Disclaimer: I own none of Stephenie Meyer's brilliant work. Oh woe is me. tear

Avery's P.O.V. (aren't you guys excited for this???)

Who knew that pouring food all over some random customer would actually set me up for the greatest thing in my life? I sure as hell didn't.

Jacob Black is one hell of a guy. My heart hurt when I realized that this guy probably had girls chasing him left and right back home and that he was more than likely taken, and my heart soared through the roof when he said that he didn't. Then it sunk through the floor when he asked me the same. Westley. I completely forgot. When I first saw Jake, all thoughts of the ass went straight out my head.

If he ever found out about Jake, he'd kill me this time for sure. Then Cindy made me promise that I'd stay away from Jacob mainly out of concern for my health and safety. But, I didn't want to stay away from Jake. I felt drawn to him, and I didn't know why, not that I don't mind of course. Like I said before, Jacob Black is one hell of a guy.

And, I would leave Wes for him in a matter of seconds, except one thing was holding me back: the last time I even suggested seeing other people, he flipped, and Wes is a big guy, so even though I tried to fight back, I was still put in the hospital for a little over a week.

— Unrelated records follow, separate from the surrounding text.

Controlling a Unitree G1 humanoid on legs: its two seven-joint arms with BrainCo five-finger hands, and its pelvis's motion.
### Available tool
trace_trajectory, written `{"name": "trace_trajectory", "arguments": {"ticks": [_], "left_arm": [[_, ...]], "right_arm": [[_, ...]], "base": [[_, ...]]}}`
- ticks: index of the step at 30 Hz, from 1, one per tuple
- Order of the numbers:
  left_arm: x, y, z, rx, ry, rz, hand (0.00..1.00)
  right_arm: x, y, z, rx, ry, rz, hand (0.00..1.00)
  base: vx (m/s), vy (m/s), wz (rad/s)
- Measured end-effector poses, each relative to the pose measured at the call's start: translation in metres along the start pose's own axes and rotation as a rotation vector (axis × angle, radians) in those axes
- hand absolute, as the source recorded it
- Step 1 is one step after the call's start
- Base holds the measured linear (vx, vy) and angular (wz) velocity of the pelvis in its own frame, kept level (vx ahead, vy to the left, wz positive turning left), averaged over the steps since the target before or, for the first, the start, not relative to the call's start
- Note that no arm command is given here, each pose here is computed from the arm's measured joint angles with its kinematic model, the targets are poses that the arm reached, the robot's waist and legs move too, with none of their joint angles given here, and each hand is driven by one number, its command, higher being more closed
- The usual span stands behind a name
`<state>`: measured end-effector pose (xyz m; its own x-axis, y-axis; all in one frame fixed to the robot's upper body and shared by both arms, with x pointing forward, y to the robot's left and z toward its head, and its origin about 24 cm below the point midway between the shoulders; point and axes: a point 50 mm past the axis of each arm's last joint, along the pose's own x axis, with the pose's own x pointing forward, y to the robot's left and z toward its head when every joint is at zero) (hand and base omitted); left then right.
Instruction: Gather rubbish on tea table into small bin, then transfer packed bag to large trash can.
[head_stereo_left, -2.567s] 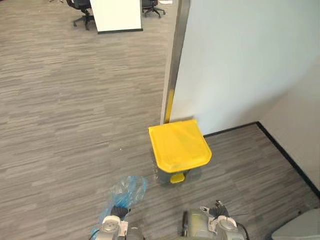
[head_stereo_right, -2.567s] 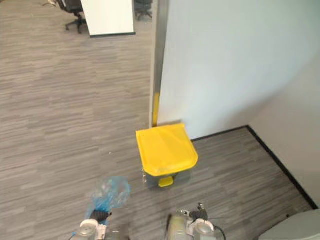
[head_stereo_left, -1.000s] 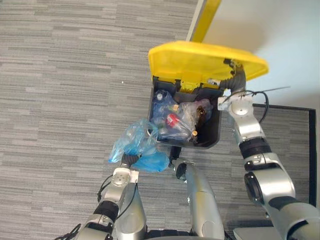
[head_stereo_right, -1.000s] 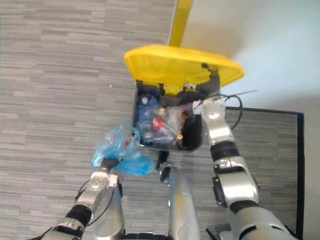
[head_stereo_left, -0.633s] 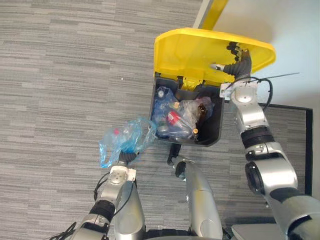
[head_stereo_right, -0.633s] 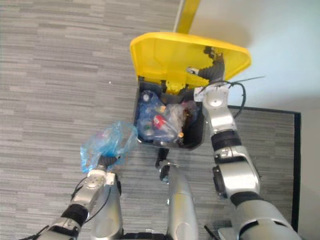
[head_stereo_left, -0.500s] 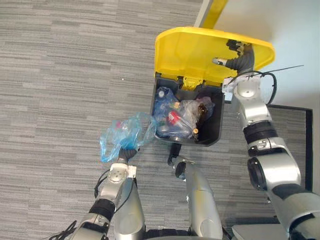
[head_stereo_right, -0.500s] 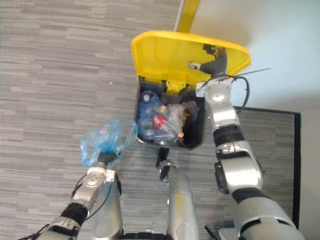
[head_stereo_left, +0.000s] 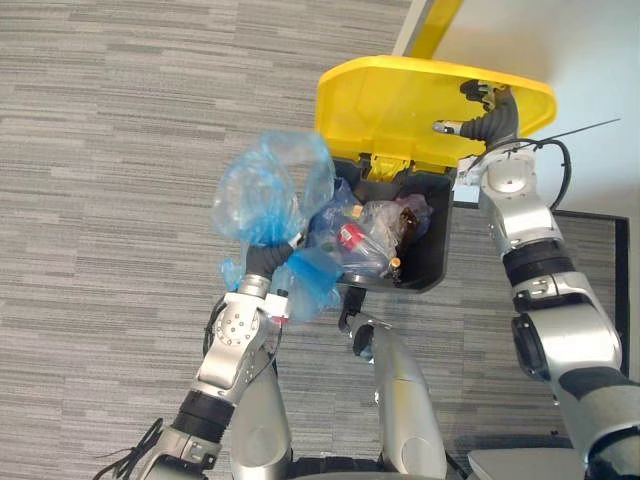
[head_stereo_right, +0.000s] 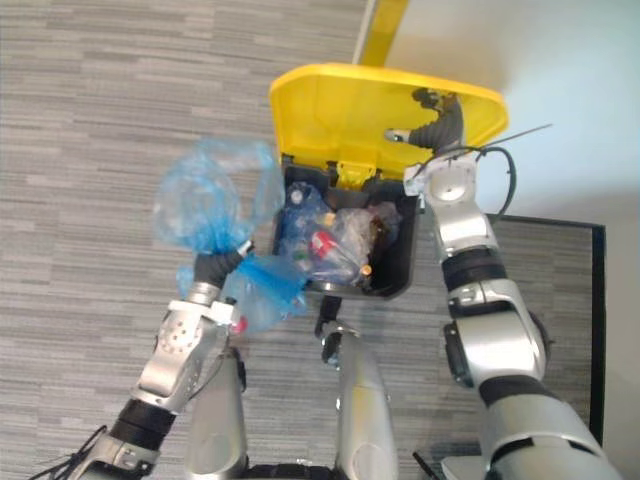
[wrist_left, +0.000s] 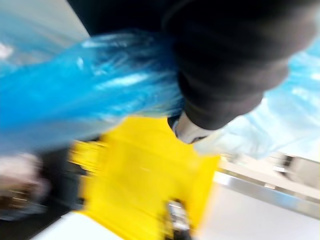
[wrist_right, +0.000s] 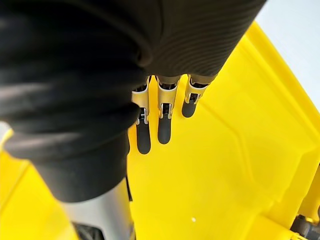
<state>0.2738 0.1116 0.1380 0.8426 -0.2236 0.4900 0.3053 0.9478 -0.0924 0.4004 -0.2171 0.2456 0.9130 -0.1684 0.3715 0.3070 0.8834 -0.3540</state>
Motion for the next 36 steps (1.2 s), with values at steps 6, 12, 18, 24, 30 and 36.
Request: {"name": "trace_trajectory", "arguments": {"ticks": [6,12,18,24,30,36], "left_arm": [[0.027,-0.044,0.035,-0.068,-0.174,-0.186,1.0],[0.047,-0.071,0.058,-0.087,-0.28,-0.29,1.0],[0.064,-0.086,0.049,-0.046,-0.237,-0.354,1.0],[0.084,-0.087,0.039,0.084,-0.193,-0.325,1.0],[0.096,-0.083,0.027,0.176,-0.138,-0.298,1.0],[0.1,-0.069,-0.003,0.295,0.006,-0.264,1.0]], "right_arm": [[0.004,0.0,0.011,-0.03,-0.04,0.017,0.0],[0.011,-0.006,0.034,-0.028,-0.108,-0.001,0.0],[0.012,-0.001,0.039,-0.051,-0.127,0.014,0.0],[0.013,0.003,0.047,-0.065,-0.152,0.027,0.0],[0.014,0.003,0.052,-0.059,-0.172,0.023,0.0],[0.013,0.004,0.059,-0.049,-0.208,0.025,0.0]], "base": [[-0.04,0.016,-0.01],[-0.02,0.005,-0.06],[-0.01,-0.009,-0.05],[-0.03,-0.011,-0.06],[0.0,-0.001,-0.01],[-0.02,-0.007,-0.05]]}}
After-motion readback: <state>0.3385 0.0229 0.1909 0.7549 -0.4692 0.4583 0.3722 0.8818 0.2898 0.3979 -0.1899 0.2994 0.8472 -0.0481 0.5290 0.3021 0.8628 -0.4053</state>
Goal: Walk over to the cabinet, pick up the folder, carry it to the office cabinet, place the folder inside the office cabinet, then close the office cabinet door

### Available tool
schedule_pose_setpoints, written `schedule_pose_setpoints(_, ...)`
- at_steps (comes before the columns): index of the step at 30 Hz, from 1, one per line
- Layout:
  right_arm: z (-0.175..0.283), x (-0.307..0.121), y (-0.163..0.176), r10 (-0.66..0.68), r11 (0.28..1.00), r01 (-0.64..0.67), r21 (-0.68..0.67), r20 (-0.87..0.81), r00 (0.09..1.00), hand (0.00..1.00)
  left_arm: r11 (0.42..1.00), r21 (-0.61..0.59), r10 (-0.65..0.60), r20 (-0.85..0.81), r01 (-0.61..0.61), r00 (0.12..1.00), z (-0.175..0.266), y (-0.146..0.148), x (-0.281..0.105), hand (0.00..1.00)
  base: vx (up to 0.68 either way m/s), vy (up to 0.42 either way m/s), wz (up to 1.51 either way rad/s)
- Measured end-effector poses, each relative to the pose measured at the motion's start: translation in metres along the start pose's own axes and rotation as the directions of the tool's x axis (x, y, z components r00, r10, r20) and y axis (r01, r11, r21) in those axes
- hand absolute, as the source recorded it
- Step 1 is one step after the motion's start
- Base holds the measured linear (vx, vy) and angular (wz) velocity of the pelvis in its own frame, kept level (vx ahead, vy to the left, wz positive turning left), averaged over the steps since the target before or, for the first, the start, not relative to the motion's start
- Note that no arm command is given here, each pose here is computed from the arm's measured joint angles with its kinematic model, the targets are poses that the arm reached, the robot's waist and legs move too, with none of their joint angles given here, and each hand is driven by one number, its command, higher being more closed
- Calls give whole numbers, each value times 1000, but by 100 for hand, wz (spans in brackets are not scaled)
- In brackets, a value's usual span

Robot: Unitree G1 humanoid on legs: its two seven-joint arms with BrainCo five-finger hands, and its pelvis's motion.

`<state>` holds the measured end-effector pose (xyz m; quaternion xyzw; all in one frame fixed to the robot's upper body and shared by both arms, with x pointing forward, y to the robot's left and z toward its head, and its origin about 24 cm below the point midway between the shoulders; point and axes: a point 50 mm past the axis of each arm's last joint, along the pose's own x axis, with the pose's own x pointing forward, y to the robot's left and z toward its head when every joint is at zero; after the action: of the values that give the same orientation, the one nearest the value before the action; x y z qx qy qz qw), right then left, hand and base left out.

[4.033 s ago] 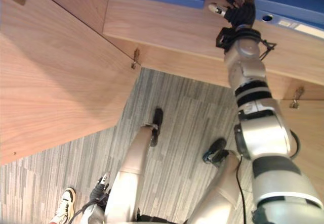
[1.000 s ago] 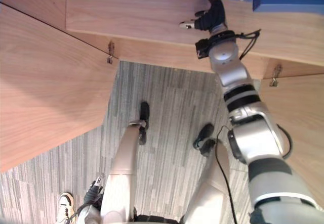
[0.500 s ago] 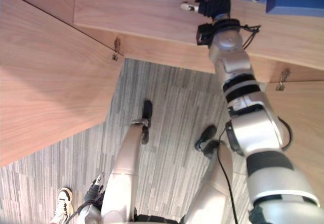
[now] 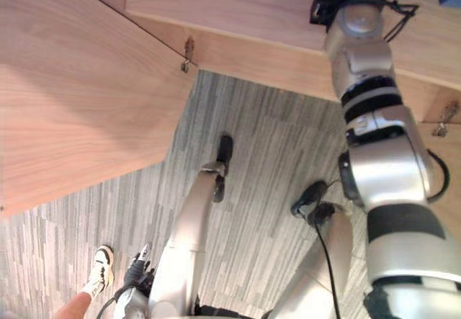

Westley doesn't even love me, but if he did, that would only make what he does to me worse. All I am to him is a punching bag who is small enough so that she can't fight back. He even has some other girl that he screws on the side.

I bet Jacob would never do that, I thought to myself as I got myself a cup of coffee. I've always been an insomniac.

I walked through the living room on the way back to mine, off to watch on of the late night talk shows, when I heard Jacob snoring on the couch. I went over to him and saw him in a really deep sleep.

God, he is adorable when he sleeps. No! Stop! You can't think like! What if Wes found out? I couldn't let Jacob get hurt, or even risk it. But his long hair looks so soft... stop it, Avery!!! But, I couldn't. He was so kind, sweet, caring, more than I could ever say about Wes.

I had to get out that room before I did something that I really would regret.

Why did Jacob have to be so amazing? Why couldn't he be like all of the other jackass guys I've dated? I thought to myself as I rushed out of the room to the sanctuary of my own, completely forgetting my coffee on the coffee table.

As soon as I reached my room, I sank to the floor and grabbed my journal. That was the one place where I truly came out of my shell, where I came out from behind the overly sarcastic, and sometimes more dominant, part of me. It's where I pour everything about me, into that little book.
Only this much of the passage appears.